=== Prompt ===
Whenever a line of the listing contains the string "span", return that line.

------------------------------------

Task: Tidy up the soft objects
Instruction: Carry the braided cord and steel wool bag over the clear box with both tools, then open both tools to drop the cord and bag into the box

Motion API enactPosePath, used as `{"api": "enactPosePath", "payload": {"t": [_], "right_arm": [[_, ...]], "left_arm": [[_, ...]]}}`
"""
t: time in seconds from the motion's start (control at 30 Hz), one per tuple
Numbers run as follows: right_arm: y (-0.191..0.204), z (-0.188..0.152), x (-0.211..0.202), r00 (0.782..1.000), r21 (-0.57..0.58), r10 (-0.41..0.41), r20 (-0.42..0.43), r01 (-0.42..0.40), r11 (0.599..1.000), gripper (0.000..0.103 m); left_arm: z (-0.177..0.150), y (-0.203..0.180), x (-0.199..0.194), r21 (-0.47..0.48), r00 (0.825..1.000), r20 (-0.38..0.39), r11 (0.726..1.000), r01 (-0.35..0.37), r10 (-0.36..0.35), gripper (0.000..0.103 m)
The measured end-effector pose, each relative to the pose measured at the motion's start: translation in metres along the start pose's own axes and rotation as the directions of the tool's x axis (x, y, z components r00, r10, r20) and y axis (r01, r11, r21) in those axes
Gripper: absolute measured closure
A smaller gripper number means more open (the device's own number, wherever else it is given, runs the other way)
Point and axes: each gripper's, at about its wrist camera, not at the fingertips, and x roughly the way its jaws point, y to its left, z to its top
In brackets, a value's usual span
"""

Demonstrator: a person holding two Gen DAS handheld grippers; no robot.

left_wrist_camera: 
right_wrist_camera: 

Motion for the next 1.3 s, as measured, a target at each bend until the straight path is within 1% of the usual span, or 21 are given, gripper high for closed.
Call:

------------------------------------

=== Finished exercise ===
In brackets, a value's usual span
Motion for the next 1.3 s, as measured, a target at each bend until the straight path is within 1% of the usual span, or 21 are given, gripper high for closed.

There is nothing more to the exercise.